YOUR OBJECTIVE
Report the count of lines in the listing below that include the string "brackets", with no other text.

COLLECTED MATERIAL
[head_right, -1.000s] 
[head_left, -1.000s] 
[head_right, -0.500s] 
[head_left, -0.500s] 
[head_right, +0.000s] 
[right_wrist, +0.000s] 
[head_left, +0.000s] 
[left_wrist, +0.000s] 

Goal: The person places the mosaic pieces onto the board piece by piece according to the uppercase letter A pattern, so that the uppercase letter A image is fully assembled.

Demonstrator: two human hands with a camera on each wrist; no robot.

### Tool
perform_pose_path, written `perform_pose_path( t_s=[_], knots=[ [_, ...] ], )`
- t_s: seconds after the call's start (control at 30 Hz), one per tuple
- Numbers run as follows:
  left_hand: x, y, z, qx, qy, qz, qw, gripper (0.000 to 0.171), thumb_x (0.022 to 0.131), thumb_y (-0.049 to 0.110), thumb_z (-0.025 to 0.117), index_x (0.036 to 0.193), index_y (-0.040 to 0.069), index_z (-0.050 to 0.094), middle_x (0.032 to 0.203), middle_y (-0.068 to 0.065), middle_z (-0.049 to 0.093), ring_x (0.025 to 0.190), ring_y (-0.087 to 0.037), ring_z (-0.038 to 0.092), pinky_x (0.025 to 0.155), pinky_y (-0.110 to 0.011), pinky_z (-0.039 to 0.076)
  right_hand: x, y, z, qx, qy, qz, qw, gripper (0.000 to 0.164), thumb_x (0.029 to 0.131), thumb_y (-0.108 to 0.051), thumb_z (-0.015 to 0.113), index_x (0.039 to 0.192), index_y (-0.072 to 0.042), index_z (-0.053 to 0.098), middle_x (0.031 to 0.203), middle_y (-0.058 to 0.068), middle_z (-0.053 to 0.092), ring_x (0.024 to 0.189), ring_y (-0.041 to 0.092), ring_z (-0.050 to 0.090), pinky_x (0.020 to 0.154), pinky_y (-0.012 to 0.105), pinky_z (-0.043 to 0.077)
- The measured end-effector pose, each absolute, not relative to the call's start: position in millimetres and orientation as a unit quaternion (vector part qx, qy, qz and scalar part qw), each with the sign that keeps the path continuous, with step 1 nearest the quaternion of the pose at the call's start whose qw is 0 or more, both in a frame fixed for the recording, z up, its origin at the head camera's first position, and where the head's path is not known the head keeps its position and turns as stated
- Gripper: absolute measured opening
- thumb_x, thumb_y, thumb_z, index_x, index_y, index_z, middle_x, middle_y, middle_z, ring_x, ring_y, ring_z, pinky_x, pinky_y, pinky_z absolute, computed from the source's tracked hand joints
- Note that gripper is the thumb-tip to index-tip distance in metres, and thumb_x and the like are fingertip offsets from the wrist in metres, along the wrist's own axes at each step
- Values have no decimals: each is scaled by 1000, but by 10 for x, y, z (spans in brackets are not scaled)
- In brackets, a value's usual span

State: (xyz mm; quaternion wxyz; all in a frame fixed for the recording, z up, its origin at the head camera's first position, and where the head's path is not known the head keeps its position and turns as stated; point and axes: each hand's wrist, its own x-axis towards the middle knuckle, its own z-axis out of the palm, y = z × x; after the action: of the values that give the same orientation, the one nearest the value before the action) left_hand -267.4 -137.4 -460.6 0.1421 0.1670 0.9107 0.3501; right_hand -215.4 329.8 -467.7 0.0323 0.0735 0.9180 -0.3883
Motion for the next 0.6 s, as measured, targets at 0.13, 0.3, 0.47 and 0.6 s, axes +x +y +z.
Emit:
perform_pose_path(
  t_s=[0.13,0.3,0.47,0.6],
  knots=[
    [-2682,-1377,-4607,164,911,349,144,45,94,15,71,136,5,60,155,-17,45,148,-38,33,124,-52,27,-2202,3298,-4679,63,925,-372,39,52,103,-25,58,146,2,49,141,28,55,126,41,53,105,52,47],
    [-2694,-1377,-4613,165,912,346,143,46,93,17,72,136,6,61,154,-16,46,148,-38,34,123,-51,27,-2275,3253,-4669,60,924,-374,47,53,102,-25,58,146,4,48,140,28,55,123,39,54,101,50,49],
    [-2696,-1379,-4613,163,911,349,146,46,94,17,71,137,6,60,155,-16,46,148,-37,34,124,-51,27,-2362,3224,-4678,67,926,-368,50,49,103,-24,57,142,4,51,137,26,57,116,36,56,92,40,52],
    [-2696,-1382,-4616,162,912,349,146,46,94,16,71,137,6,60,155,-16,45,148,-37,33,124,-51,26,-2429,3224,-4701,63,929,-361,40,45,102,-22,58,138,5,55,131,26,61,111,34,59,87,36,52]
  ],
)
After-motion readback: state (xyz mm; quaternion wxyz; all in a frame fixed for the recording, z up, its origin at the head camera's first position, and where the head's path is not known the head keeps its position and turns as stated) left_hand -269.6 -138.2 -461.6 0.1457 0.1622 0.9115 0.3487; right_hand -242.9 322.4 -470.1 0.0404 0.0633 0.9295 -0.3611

SOLUTION TO THE PROBLEM
2